REQUIRED ACTION — For this exercise, write out only the lines of the entries below from the one with "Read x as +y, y" up to and including the one with "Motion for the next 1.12", exactly as they are. Pictures stay out.

DATA —
=== Begin Enclosure ===

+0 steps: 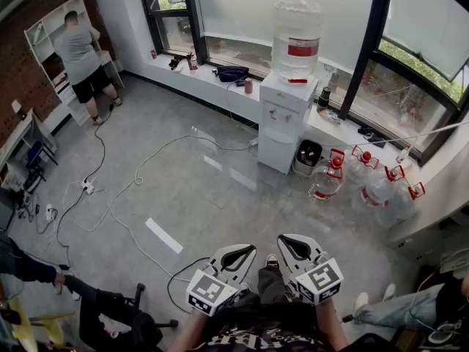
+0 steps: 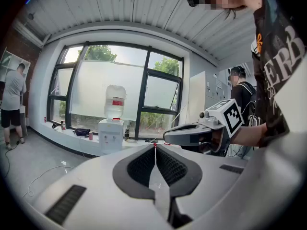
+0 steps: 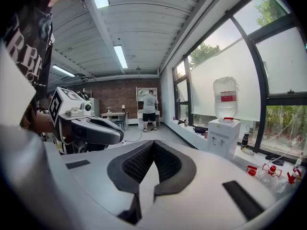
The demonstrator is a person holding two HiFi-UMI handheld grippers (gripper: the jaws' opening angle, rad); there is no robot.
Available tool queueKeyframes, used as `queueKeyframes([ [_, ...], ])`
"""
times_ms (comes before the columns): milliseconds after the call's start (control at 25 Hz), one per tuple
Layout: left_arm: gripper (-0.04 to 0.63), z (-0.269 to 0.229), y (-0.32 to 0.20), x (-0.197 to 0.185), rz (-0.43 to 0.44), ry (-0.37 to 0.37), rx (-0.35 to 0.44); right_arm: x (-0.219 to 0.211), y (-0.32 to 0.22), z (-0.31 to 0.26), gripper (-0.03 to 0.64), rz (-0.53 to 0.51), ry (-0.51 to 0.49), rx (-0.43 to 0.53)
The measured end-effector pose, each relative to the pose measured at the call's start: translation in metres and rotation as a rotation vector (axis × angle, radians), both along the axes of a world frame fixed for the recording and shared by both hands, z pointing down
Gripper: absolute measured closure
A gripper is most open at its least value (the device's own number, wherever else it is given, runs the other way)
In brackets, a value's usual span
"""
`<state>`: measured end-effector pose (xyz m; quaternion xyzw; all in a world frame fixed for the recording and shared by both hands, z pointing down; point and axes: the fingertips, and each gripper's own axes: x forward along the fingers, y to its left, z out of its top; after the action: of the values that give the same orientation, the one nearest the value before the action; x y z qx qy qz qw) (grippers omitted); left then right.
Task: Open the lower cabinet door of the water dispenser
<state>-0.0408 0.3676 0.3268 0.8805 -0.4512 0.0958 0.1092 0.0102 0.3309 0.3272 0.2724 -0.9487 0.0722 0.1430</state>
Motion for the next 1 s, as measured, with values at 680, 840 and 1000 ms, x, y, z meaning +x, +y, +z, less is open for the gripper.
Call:
queueKeyframes([
  [680,0.577,0.001,-0.054,0.012,-0.002,0.003,-0.001,0.022,-0.053,0.002,0.603,0.028,-0.042,-0.019],
  [840,0.578,-0.002,-0.089,0.028,0.007,-0.002,0.010,0.040,-0.091,0.001,0.603,0.048,-0.052,-0.026],
  [1000,0.578,-0.010,-0.134,0.048,0.012,-0.011,0.019,0.059,-0.134,-0.006,0.603,0.053,-0.052,-0.024],
])
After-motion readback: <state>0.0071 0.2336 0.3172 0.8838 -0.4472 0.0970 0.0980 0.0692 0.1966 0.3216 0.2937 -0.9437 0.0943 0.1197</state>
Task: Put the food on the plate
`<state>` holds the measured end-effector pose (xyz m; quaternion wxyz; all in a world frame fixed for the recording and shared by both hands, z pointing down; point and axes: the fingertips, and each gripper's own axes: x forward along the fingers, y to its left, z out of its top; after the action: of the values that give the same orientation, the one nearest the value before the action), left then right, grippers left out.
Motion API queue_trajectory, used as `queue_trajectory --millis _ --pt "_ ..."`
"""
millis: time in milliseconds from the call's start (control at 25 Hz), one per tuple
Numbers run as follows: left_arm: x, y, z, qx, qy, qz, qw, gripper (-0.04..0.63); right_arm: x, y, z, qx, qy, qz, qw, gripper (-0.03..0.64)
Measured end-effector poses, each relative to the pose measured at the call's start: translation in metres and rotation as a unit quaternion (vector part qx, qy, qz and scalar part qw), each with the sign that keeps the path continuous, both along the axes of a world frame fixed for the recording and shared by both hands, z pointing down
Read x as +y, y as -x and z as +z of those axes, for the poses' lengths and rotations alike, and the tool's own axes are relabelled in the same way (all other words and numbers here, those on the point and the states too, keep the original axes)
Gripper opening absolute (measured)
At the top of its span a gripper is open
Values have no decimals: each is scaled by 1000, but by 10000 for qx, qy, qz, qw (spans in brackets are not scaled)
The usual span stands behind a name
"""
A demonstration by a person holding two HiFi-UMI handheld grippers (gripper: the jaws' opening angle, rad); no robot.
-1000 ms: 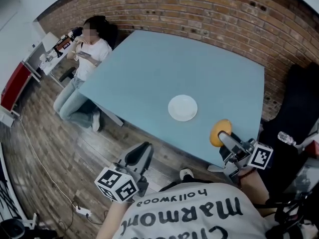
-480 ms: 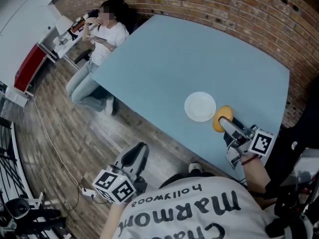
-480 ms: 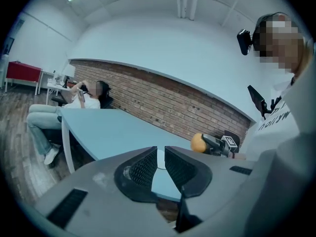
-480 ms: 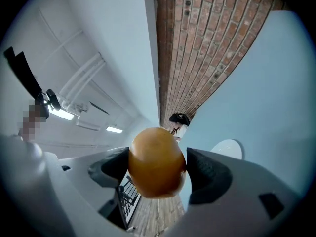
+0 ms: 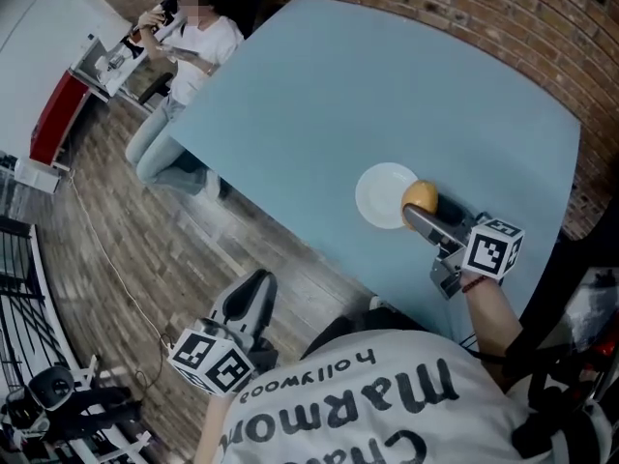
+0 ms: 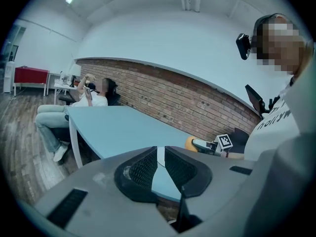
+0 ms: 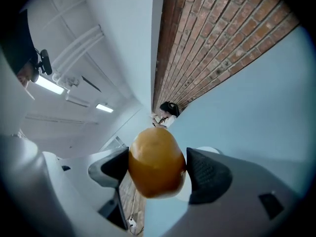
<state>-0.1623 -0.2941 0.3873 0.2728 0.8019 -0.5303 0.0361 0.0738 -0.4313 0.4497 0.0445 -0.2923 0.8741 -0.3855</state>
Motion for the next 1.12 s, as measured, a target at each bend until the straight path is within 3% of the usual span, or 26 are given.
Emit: queue_trajectory --millis 480,880,1000,1120 --pt "-10 -14 27 -150 362 -301 9988 49 -27 19 54 1236 -227 -535 9906 368" --pt "-46 -19 36 -27 373 72 9993 49 -35 30 74 1878 -502 -447 9799 368" --pt "-59 -8 33 15 378 232 9990 49 -35 39 72 2345 -671 -492 9686 368" --pt "-71 -4 33 66 370 376 9986 49 -37 45 75 2938 -913 -629 9494 368"
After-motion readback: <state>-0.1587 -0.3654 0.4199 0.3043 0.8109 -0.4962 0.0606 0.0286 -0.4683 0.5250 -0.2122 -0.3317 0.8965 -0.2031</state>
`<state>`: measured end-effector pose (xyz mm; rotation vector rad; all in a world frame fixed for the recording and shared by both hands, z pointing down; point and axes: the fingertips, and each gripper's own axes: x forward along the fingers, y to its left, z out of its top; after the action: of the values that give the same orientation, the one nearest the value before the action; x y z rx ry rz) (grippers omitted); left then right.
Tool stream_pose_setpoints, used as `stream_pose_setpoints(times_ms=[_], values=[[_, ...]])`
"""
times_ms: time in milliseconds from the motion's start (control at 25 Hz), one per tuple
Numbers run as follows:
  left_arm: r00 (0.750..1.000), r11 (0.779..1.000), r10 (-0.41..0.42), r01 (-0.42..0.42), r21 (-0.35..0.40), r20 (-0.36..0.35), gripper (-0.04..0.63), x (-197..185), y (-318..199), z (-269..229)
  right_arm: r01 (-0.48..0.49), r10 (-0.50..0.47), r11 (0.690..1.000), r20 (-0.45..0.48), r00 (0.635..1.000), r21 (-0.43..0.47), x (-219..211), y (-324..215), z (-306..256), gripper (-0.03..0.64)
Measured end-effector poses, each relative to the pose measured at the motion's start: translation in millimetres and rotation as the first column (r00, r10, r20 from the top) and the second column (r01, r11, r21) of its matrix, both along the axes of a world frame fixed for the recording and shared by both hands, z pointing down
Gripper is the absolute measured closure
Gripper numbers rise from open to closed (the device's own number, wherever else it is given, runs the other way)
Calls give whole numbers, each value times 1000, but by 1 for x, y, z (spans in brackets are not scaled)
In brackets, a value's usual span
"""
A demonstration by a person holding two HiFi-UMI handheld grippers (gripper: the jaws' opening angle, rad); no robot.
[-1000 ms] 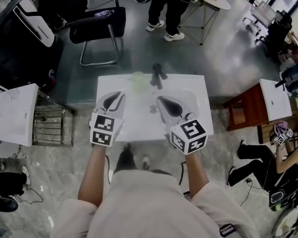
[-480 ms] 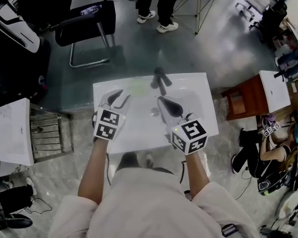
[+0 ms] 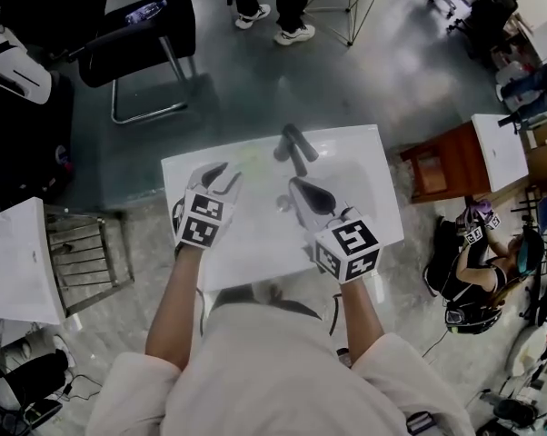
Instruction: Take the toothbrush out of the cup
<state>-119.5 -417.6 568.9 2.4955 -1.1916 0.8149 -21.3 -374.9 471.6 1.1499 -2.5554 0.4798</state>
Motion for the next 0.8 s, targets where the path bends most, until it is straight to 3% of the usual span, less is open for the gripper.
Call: stream_pose_setpoints(times_ms=[360, 800], values=[[999, 998, 29, -30, -60, -17, 463, 1, -11, 29, -27, 27, 999, -8, 1000, -37, -8, -11, 20, 611], [998, 995, 15, -20, -95, -53, 514, 5, -20, 41, -61, 60, 996, -16, 998, -66, -5, -18, 31, 611]])
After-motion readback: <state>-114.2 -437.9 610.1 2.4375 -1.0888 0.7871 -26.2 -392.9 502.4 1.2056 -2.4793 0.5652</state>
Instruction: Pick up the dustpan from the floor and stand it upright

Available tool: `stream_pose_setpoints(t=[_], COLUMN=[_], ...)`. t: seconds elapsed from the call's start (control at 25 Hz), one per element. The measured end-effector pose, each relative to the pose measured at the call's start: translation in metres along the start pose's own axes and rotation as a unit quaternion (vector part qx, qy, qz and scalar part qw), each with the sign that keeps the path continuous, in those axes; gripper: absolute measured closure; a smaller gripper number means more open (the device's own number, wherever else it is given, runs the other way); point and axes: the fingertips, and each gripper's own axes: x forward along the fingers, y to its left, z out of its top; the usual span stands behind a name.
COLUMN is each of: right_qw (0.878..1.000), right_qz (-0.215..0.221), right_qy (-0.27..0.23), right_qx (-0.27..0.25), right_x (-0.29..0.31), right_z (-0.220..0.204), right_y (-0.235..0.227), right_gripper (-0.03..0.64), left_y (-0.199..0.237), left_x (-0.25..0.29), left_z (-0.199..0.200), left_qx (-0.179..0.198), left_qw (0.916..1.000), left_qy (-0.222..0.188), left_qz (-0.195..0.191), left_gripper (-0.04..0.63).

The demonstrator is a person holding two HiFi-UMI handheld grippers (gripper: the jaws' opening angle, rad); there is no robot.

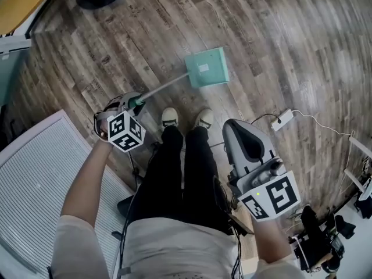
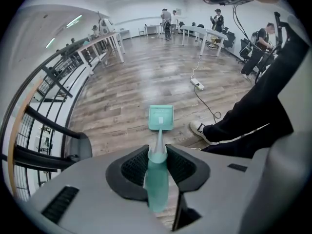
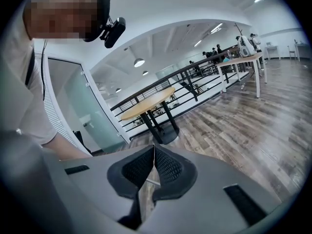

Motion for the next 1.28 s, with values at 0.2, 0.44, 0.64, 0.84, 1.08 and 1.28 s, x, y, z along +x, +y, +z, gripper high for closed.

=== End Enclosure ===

REPLY —
Read x as +y, y as -x and z as +z of those axes, for the poses' lengths and rotations alike, and the tool's own axes are relabelled in the same way (all other words and numbers here, those on the point and the states too, keep the original axes)
Gripper opening absolute (measured)
At the top of its span a gripper is open
Values have no decimals: each is scaled by 1000, but by 10000 for qx, qy, qz, qw (spans in brackets are not scaled)
The usual span stands behind a name
"""
A demonstration by a person holding two HiFi-UMI handheld grippers (gripper: the jaws' opening angle, rad); no robot.
-1000 ms: 
-480 ms: 
-480 ms: 
-480 ms: 
+0 ms: 
+0 ms: 
+0 ms: 
<state>-0.1623 -0.2941 0.3873 0.2728 0.8019 -0.5303 0.0361 0.0738 -0.4313 0.4497 0.0445 -0.2923 0.8741 -0.3855</state>
Motion for the next 1.12 s, as measured, a target at each bend until the straight path is within 3% of the usual span, or 26 are given.

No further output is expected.